## [REQUIRED WORK]
Please give the data below again in full, exactly as it stands.

┏━━

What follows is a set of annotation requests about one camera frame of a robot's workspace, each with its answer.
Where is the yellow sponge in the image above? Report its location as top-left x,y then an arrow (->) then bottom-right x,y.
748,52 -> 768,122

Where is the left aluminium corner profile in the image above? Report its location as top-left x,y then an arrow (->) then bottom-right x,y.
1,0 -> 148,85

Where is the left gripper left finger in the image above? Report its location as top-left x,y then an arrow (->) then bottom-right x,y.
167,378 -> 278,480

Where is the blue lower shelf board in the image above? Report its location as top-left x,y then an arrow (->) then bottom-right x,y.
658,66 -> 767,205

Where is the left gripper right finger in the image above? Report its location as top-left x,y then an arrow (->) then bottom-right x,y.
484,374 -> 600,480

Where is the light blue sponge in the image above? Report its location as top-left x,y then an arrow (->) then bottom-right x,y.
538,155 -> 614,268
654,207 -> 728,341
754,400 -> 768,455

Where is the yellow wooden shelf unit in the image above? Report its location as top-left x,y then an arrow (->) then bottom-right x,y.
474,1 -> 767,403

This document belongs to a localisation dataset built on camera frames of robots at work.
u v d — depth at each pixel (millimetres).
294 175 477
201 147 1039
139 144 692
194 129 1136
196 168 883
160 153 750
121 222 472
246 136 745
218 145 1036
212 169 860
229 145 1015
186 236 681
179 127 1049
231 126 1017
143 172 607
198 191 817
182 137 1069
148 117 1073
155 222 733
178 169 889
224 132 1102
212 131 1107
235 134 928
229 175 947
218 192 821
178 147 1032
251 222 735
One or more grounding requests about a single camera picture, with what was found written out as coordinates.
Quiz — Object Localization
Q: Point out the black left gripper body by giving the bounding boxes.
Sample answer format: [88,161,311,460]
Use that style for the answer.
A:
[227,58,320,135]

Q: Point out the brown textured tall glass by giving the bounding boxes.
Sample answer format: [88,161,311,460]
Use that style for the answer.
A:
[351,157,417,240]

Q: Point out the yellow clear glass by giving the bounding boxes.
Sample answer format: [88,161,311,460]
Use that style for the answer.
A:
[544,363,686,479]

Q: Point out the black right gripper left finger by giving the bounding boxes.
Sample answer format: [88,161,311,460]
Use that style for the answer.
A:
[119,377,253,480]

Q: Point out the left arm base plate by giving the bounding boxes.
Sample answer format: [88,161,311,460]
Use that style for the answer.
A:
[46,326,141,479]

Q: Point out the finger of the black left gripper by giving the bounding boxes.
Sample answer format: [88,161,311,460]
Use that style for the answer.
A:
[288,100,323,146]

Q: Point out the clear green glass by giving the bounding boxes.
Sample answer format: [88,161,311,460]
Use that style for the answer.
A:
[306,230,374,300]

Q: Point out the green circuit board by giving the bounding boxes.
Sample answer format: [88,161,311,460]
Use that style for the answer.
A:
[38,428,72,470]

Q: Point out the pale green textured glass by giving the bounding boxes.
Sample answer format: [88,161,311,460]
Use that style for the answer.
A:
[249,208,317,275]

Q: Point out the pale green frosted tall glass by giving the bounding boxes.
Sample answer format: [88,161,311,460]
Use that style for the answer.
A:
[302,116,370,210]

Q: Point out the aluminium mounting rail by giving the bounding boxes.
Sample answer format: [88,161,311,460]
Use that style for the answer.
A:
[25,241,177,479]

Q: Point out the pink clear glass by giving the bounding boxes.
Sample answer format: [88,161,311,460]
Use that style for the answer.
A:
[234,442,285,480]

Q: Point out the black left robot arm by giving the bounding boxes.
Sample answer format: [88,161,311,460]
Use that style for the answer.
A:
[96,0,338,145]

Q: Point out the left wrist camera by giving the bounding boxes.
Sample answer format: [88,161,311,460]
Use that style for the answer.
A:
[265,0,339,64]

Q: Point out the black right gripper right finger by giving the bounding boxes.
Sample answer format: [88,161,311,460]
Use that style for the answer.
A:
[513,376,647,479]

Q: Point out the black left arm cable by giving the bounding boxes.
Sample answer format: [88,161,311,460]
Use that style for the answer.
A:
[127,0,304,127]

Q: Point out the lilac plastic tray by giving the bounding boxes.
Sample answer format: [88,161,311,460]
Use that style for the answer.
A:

┗━━

## [THE ANSWER]
What follows is a set of annotation requests about one camera frame of a robot's workspace, each with its answer.
Where is the yellow sponge in the image above? Report its location as top-left x,y then an arrow (->) then bottom-right x,y.
748,52 -> 768,122

Where is the left aluminium corner profile in the image above? Report its location as top-left x,y then an arrow (->) then bottom-right x,y.
1,0 -> 148,85

Where is the left gripper left finger in the image above? Report its location as top-left x,y then an arrow (->) then bottom-right x,y.
167,378 -> 278,480

Where is the blue lower shelf board in the image above? Report its location as top-left x,y then an arrow (->) then bottom-right x,y.
658,66 -> 767,205

Where is the left gripper right finger in the image above? Report its location as top-left x,y then an arrow (->) then bottom-right x,y.
484,374 -> 600,480

Where is the light blue sponge in the image above? Report its location as top-left x,y then an arrow (->) then bottom-right x,y.
538,155 -> 614,268
654,207 -> 728,341
754,400 -> 768,455

Where is the yellow wooden shelf unit in the image above? Report its location as top-left x,y then an arrow (->) then bottom-right x,y.
474,1 -> 767,403

This document belongs to a localisation dataset built on camera frames of robots at work.
u v d — depth at each pixel (millimetres).
294 175 477
201 147 1039
139 144 692
194 129 1136
196 168 883
160 153 750
121 222 472
246 136 745
218 145 1036
212 169 860
229 145 1015
186 236 681
179 127 1049
231 126 1017
143 172 607
198 191 817
182 137 1069
148 117 1073
155 222 733
178 169 889
224 132 1102
212 131 1107
235 134 928
229 175 947
218 192 821
178 147 1032
251 222 735
One or more grounding requests about a single camera picture, with what was found written out as coordinates.
Quiz — Object Localization
Q: Point out the black left gripper body by giving the bounding boxes.
Sample answer format: [88,161,311,460]
Use that style for the answer.
A:
[227,58,320,135]

Q: Point out the brown textured tall glass by giving the bounding boxes.
Sample answer format: [88,161,311,460]
Use that style for the answer.
A:
[351,157,417,240]

Q: Point out the yellow clear glass by giving the bounding boxes.
Sample answer format: [88,161,311,460]
Use that style for the answer.
A:
[544,363,686,479]

Q: Point out the black right gripper left finger by giving the bounding boxes.
Sample answer format: [88,161,311,460]
Use that style for the answer.
A:
[119,377,253,480]

Q: Point out the left arm base plate by giving the bounding boxes.
Sample answer format: [88,161,311,460]
Use that style for the answer.
A:
[46,326,141,479]

Q: Point out the finger of the black left gripper by giving the bounding boxes.
Sample answer format: [88,161,311,460]
Use that style for the answer.
A:
[288,100,323,146]

Q: Point out the clear green glass by giving the bounding boxes.
Sample answer format: [88,161,311,460]
Use that style for the answer.
A:
[306,230,374,300]

Q: Point out the green circuit board by giving the bounding boxes.
Sample answer format: [88,161,311,460]
Use that style for the answer.
A:
[38,428,72,470]

Q: Point out the pale green textured glass by giving the bounding boxes.
Sample answer format: [88,161,311,460]
Use that style for the answer.
A:
[249,208,317,275]

Q: Point out the pale green frosted tall glass by giving the bounding boxes.
Sample answer format: [88,161,311,460]
Use that style for the answer.
A:
[302,116,370,210]

Q: Point out the aluminium mounting rail by giving the bounding boxes.
Sample answer format: [88,161,311,460]
Use that style for the answer.
A:
[25,241,177,479]

Q: Point out the pink clear glass by giving the bounding boxes.
Sample answer format: [88,161,311,460]
Use that style for the answer.
A:
[234,442,285,480]

Q: Point out the black left robot arm by giving the bounding boxes.
Sample answer format: [88,161,311,460]
Use that style for the answer.
A:
[96,0,338,145]

Q: Point out the left wrist camera by giving the bounding boxes.
Sample answer format: [88,161,311,460]
Use that style for the answer.
A:
[265,0,339,64]

Q: Point out the black right gripper right finger by giving the bounding boxes.
Sample answer format: [88,161,311,460]
Use that style for the answer.
A:
[513,376,647,479]

Q: Point out the black left arm cable by giving the bounding boxes.
Sample answer format: [88,161,311,460]
Use that style for the answer.
A:
[127,0,304,127]

Q: Point out the lilac plastic tray by giving the bounding boxes.
Sample answer format: [88,161,311,460]
Use that style for the answer.
A:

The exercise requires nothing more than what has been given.